Era el verano y el comedor cuadrangular era de tales dimensiones que casi no veíamos a quien teníamos enfrente, al otro lado. Había, a la entrada un museo de cera y el anfitrión mandó busca unas botellas, ardua tarea pues la bodega estaba bajo tierra y de momento, y sin el dueño, nadie encontraba las llaves ni el lugar.
El filósofo- llamémosle así – sacó del interior de su automóvil unas perolas con manjares exquisitos cocinados por él. Yo tenía la impresión estar en un cuento de hadas, un lugar muy lejano y extraño al mío, pero siempre apasionante, algo parecido a lo que nos está ocurriendo ahora.
Había que estar atentos. Todo era fascinante y raro. El nivel de vida, del otro mundo; el escenario tan bien, tan cuidado. Los comensales ídem de ídem.
Comenzó el almuerzo, una especie de potaje d garbanzos con bacalao de sabor inimaginable.
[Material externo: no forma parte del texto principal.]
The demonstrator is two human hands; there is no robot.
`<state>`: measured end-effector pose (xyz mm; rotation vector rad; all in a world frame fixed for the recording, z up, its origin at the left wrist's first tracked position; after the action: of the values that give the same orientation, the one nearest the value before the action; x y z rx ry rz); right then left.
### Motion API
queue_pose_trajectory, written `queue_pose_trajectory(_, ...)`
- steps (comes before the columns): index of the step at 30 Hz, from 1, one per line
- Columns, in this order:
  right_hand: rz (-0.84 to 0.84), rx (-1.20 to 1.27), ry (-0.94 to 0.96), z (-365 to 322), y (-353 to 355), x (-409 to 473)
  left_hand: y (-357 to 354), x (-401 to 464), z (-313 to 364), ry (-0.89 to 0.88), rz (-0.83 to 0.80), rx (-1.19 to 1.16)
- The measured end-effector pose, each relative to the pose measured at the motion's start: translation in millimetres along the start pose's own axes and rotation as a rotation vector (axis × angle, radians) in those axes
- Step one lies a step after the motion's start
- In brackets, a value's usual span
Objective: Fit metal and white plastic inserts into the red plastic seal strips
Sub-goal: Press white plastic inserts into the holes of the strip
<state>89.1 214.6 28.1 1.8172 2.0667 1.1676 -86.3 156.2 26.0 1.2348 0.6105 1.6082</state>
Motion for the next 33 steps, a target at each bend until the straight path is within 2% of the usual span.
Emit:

Comenzamos a hablar si lo intentaba con las mujeres de enfrente tenía que gritar.
A mi derecha, sentado, el dibujante; a mi izquierda el anfitrión, nada más ni nada menos. No sabía qué decirle.
--¿ Qué te parecen los ediles actuales?. – musité tanteando el ambiente.
-- Mejor que todos murieran – contestó el empresario.
--El anfitrión, el magnate, con su boina semicalada y su estilo vasco, me conocía, de vista y quizá algo más pues yo era famosillo en aquel pueblo, como lo fui algún día también en esta nación a la que tanto amo.
Pero nadie era nada ante tal ostentación, ante tanto lujo.
En realidad durante toda la agradable velada tuve sensación de extrañeza, como la tengo ahora por culpa de este pequeño y mal recibido Coronavirus que ha alterado la vida de todos. Coronavirus que ha alterado mi vida y mis costumbres.
El filósofo, impresionante también – después tuve el honor de llegar a ser su amigo –, servía con un cucharón de plata el exquisito potaje a los invitados.
Las botellas de Burdeos con alguna telaraña se escanciaban en las copas de cristal de bohemia.
Al final del banquete duró unas cuatro horas, el magnate puesto en pie y esbozando una sonrisa preguntó con voz sonora.
--¿Y bien , qué queréis que podemos hacer ahora, nos suicidamos… o hacemos otra cosa.?
Decidieron irse todos a Madrid en los coches a no sé qué teatro. Pero fue poco antes que yo pronuncié la palabra prohibida, la palabra maldita: Y SI NOS ABURRIMOS.
La mirada del filósofo fue de fuego. Comprendí entonces que aquella palabra no se podía pronunciar jamás y menos en un ambiente sofisticado, culto y adinerado donde todo era posible.
Era el temido concepto romano del tedium vitae, “el aburrimiento de la vida”, plaga que asolaba a los patricios romanos, supercultos, superricos, superociosos.
Para salir de semejante trance fue necesario que los primeros cristianos fuesen despedazados en la arena del circo por las fieras, que los gladiadores fuesen atravesados por la espada del oponente, que ardiera Roma ante los ojos melancólicos y aburridos de Nerón o que Calígula aniquilara a parte de su familia. Que Hitler enviara a la muerte a las cámaras de gas a miles de judíos.
¿Qué podremos hacer para evitar que la palabra maldita anide en nosotros, cuando el Corona Virus reticente se vuelva insoportable, tan insufrible como nuestros encierros?.